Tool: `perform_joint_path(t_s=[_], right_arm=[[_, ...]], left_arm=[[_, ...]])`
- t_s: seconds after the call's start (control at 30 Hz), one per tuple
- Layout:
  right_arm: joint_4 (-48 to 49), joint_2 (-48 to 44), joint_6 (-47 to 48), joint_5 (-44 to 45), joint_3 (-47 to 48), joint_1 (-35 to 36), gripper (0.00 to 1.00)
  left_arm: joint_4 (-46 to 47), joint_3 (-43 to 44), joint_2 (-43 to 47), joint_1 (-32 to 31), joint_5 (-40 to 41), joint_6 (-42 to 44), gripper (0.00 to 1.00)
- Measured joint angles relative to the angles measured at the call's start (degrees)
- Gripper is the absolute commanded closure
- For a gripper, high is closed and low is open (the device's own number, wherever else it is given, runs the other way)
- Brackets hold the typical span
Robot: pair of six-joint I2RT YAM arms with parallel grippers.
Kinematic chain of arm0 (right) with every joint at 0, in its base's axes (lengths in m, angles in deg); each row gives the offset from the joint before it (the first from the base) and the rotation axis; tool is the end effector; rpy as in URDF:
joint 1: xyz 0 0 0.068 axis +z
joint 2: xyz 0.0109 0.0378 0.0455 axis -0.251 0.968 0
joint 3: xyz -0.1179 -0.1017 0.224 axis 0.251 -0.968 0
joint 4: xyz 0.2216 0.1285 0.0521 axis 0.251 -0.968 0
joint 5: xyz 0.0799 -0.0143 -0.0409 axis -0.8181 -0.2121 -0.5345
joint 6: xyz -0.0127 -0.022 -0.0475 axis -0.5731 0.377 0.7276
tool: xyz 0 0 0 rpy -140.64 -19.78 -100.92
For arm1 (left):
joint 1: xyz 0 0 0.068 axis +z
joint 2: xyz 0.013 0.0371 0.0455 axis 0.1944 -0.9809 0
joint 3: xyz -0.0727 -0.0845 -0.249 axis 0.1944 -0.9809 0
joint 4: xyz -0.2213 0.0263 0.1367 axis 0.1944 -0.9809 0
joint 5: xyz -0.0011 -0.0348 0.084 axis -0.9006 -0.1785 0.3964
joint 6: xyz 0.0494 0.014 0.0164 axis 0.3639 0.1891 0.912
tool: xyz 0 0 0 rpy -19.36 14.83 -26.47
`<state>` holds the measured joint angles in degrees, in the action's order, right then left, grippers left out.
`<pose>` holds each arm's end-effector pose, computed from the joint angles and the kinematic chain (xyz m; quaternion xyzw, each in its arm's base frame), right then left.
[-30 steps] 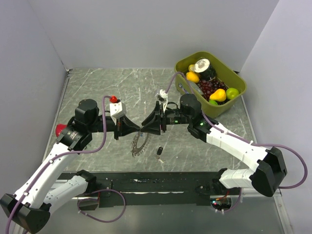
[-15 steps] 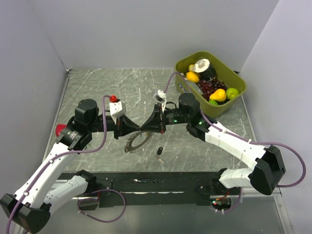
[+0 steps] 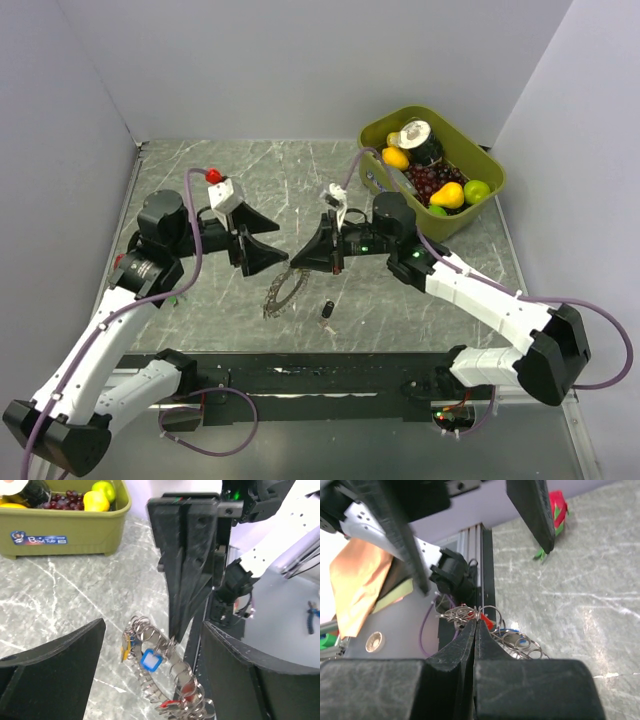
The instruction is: Put the keys on the keyring
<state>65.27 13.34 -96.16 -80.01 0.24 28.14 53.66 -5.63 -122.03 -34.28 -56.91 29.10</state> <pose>0.1911 0.2127 0.3492 -0.4316 0.5874 0.5671 0.3836 0.1633 -0.0993 0.3919 0.3708 0.6351 -0.4651 0.4928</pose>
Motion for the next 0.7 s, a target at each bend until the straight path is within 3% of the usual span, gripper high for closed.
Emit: perform_joint_path(t_s=[0.47, 0.7], right_arm=[[13.9, -3.0, -13.9, -3.5, -7.0, -5.8, 1.0], [17.8, -3.9, -17.7, -4.3, -7.3, -6.1, 1.0]], left_arm=[[21.9, -9.0, 0.9, 3.9, -17.7, -20.3, 0.37], [28.7, -10.6, -1.0, 3.9, -20.4, -25.4, 0.43]])
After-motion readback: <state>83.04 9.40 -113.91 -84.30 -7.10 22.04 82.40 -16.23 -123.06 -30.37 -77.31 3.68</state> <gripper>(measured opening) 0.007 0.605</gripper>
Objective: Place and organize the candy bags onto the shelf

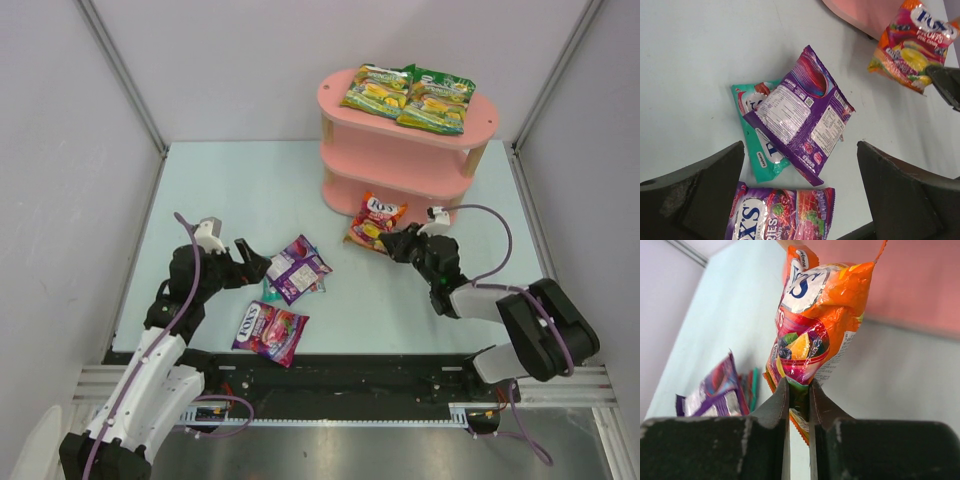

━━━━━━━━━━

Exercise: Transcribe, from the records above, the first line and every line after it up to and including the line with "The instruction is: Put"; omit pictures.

Output of the task:
Tool: `perform_joint_path(t_s=[_], right_arm=[[_, ...]], left_arm=[[_, ...]])`
- t_s: seconds after the call's start (control at 30 Hz), one per tuple
- Layout:
  right_arm: joint_4 (-48 to 49), joint_2 (-48 to 44), joint_6 (-47 to 48), joint_5 (-44 to 45), joint_3 (-47 to 48), joint_1 (-35 to 36), gripper (0.00 to 1.00)
  left_arm: joint_4 (-46 to 47), joint_3 (-43 to 44), joint_2 (-43 to 47), joint_1 (-32 to 31), joint_5 (-40 to 41), joint_6 (-42 to 44), gripper (0.00 to 1.00)
- Measured joint angles relative to the angles measured at the call's start (degrees)
- Gripper is the absolute commanded closure
- For a gripper, high is closed and low is open (the device's own number, wherever else it is given, runs the other way)
- Brackets hold the typical span
Robot: pair of six-joint I2RT YAM arms with parallel grippers.
Kinematic chain of arm0 (right) with every joint at 0, in its base's axes (lengths in m, angles in deg); each row gives the offset from the joint before it (the first from the base) and the rotation axis; tool is the end effector; rpy as in URDF:
joint 1: xyz 0 0 0.068 axis +z
joint 2: xyz 0.0109 0.0378 0.0455 axis -0.251 0.968 0
joint 3: xyz -0.1179 -0.1017 0.224 axis 0.251 -0.968 0
joint 4: xyz 0.2216 0.1285 0.0521 axis 0.251 -0.968 0
joint 5: xyz 0.0799 -0.0143 -0.0409 axis -0.8181 -0.2121 -0.5345
joint 6: xyz -0.0127 -0.022 -0.0475 axis -0.5731 0.377 0.7276
tool: xyz 0 0 0 rpy -140.64 -19.78 -100.92
For arm1 (left):
joint 1: xyz 0 0 0.068 axis +z
joint 2: xyz 0.013 0.0371 0.0455 axis 0.1944 -0.9809 0
joint 3: xyz -0.0727 -0.0845 -0.249 axis 0.1944 -0.9809 0
joint 4: xyz -0.2213 0.0263 0.1367 axis 0.1944 -0.9809 0
joint 5: xyz -0.0011 -0.0348 0.084 axis -0.9006 -0.1785 0.3964
joint 6: xyz 0.0494 0.014 0.0164 axis 0.3639 0.1891 0.912
tool: xyz 0 0 0 rpy -19.36 14.83 -26.47
`<state>` holds the measured joint angles in degrees, in the action's order, right then left, grippers left out.
`<pose>` holds each arm's end-effector pose, computed from the joint angles and the kinematic chain (xyz m; quaternion xyzw, each in its arm's base frame), right then left.
[-30 steps] 
[-15 steps] 
[+0 steps] 
The instruction is: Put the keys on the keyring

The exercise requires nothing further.